* **Your instructions**
Repeat each entry. Keep every line exactly as it is.

Segment Start: Data for the task

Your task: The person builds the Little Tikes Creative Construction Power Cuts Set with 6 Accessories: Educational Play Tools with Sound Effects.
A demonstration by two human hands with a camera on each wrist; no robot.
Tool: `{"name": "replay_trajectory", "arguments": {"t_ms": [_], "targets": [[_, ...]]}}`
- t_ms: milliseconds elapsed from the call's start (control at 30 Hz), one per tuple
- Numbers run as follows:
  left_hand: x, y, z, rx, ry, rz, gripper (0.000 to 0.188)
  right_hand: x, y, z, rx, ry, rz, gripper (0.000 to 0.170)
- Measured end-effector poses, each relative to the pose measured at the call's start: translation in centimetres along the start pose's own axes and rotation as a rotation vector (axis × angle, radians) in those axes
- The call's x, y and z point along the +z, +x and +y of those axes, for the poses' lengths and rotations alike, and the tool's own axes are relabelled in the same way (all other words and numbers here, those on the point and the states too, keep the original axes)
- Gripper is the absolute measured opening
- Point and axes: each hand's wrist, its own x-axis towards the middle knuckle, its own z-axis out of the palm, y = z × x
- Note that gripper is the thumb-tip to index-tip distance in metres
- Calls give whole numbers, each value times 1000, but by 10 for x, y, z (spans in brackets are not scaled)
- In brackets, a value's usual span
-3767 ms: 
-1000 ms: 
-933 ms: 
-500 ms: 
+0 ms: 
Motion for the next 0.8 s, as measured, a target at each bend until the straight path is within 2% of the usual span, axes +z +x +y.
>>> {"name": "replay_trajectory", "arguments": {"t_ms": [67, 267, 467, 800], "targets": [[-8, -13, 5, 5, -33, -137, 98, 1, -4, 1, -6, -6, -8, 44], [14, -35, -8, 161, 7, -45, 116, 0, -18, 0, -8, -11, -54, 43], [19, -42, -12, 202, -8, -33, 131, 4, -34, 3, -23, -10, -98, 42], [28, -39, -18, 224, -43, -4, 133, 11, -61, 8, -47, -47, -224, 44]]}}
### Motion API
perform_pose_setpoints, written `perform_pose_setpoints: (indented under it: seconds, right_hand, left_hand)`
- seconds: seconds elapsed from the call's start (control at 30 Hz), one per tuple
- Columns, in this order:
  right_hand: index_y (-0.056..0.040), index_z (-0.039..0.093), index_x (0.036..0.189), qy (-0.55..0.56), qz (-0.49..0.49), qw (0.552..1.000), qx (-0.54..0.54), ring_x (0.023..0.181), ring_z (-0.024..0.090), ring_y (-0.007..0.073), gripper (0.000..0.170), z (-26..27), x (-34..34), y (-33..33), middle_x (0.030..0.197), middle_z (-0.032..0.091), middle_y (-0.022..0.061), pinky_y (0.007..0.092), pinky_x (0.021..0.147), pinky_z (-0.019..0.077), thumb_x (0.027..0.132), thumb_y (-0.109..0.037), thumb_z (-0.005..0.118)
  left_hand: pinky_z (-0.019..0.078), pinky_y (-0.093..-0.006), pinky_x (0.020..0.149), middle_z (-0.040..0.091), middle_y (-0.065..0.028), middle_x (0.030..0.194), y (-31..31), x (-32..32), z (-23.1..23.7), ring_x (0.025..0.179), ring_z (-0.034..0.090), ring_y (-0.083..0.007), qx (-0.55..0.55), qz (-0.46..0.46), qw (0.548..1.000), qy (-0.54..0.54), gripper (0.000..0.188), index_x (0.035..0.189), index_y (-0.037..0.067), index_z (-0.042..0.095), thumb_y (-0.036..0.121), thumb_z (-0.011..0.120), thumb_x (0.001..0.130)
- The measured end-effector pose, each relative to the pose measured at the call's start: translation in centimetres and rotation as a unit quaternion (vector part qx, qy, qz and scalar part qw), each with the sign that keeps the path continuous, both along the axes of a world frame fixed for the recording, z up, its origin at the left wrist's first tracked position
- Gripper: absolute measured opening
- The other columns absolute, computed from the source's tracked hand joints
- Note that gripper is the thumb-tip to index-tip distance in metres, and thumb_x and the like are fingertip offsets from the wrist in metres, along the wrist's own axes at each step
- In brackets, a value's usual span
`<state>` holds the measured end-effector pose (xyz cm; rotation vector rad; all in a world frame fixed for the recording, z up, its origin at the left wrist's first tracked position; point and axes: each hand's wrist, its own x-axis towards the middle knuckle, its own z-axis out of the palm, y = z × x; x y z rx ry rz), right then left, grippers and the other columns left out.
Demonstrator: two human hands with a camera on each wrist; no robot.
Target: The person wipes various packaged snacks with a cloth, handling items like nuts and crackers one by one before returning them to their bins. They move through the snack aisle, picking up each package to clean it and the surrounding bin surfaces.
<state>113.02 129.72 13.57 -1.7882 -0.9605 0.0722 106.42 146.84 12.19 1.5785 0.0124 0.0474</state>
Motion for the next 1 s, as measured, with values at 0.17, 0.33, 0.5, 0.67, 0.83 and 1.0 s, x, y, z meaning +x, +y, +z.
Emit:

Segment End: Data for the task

* **Written answer**
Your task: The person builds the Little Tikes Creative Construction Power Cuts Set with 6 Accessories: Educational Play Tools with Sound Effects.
A demonstration by two human hands with a camera on each wrist; no robot.
Tool: `{"name": "replay_trajectory", "arguments": {"t_ms": [_], "targets": [[_, ...]]}}`
- t_ms: milliseconds elapsed from the call's start (control at 30 Hz), one per tuple
- Numbers run as follows:
  left_hand: x, y, z, rx, ry, rz, gripper (0.000 to 0.188)
  right_hand: x, y, z, rx, ry, rz, gripper (0.000 to 0.170)
- Measured end-effector poses, each relative to the pose measured at the call's start: translation in centimetres along the start pose's own axes and rotation as a rotation vector (axis × angle, radians) in those axes
- The call's x, y and z point along the +z, +x and +y of those axes, for the poses' lengths and rotations alike, and the tool's own axes are relabelled in the same way (all other words and numbers here, those on the point and the states too, keep the original axes)
- Gripper is the absolute measured opening
- Point and axes: each hand's wrist, its own x-axis towards the middle knuckle, its own z-axis out of the palm, y = z × x
- Note that gripper is the thumb-tip to index-tip distance in metres
- Calls give whole numbers, each value times 1000, but by 10 for x, y, z (spans in brackets are not scaled)
- In brackets, a value's usual span
-3767 ms: 
-1000 ms: 
-933 ms: 
-500 ms: 
+0 ms: 
Motion for the next 0.8 s, as measured, a target at each bend until the straight path is within 2% of the usual span, axes +z +x +y.
>>> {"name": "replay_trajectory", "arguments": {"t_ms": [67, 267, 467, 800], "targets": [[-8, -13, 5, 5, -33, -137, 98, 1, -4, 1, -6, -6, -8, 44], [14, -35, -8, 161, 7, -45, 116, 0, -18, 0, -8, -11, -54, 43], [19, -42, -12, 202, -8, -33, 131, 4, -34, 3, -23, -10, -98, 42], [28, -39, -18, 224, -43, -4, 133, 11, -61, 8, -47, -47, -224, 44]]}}
### Motion API
perform_pose_setpoints, written `perform_pose_setpoints: (indented under it: seconds, right_hand, left_hand)`
- seconds: seconds elapsed from the call's start (control at 30 Hz), one per tuple
- Columns, in this order:
  right_hand: index_y (-0.056..0.040), index_z (-0.039..0.093), index_x (0.036..0.189), qy (-0.55..0.56), qz (-0.49..0.49), qw (0.552..1.000), qx (-0.54..0.54), ring_x (0.023..0.181), ring_z (-0.024..0.090), ring_y (-0.007..0.073), gripper (0.000..0.170), z (-26..27), x (-34..34), y (-33..33), middle_x (0.030..0.197), middle_z (-0.032..0.091), middle_y (-0.022..0.061), pinky_y (0.007..0.092), pinky_x (0.021..0.147), pinky_z (-0.019..0.077), thumb_x (0.027..0.132), thumb_y (-0.109..0.037), thumb_z (-0.005..0.118)
  left_hand: pinky_z (-0.019..0.078), pinky_y (-0.093..-0.006), pinky_x (0.020..0.149), middle_z (-0.040..0.091), middle_y (-0.065..0.028), middle_x (0.030..0.194), y (-31..31), x (-32..32), z (-23.1..23.7), ring_x (0.025..0.179), ring_z (-0.034..0.090), ring_y (-0.083..0.007), qx (-0.55..0.55), qz (-0.46..0.46), qw (0.548..1.000), qy (-0.54..0.54), gripper (0.000..0.188), index_x (0.035..0.189), index_y (-0.037..0.067), index_z (-0.042..0.095), thumb_y (-0.036..0.121), thumb_z (-0.011..0.120), thumb_x (0.001..0.130)
- The measured end-effector pose, each relative to the pose measured at the call's start: translation in centimetres and rotation as a unit quaternion (vector part qx, qy, qz and scalar part qw), each with the sign that keeps the path continuous, both along the axes of a world frame fixed for the recording, z up, its origin at the left wrist's first tracked position
- Gripper: absolute measured opening
- The other columns absolute, computed from the source's tracked hand joints
- Note that gripper is the thumb-tip to index-tip distance in metres, and thumb_x and the like are fingertip offsets from the wrist in metres, along the wrist's own axes at each step
- In brackets, a value's usual span
`<state>` holds the measured end-effector pose (xyz cm; rotation vector rad; all in a world frame fixed for the recording, z up, its origin at the left wrist's first tracked position; point and axes: each hand's wrist, its own x-axis towards the middle knuckle, its own z-axis out of the palm, y = z × x; x y z rx ry rz), right then left, grippers and the other columns left out.
Demonstrator: two human hands with a camera on each wrist; no robot.
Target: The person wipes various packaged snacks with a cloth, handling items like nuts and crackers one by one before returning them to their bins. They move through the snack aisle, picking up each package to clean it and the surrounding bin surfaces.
<state>113.02 129.72 13.57 -1.7882 -0.9605 0.0722 106.42 146.84 12.19 1.5785 0.0124 0.0474</state>
Motion for the next 1 s, as measured, with values at 0.17, 0.33, 0.5, 0.67, 0.83 and 1.0 s, x, y, z meaning +x, +y, +z.
Emit:

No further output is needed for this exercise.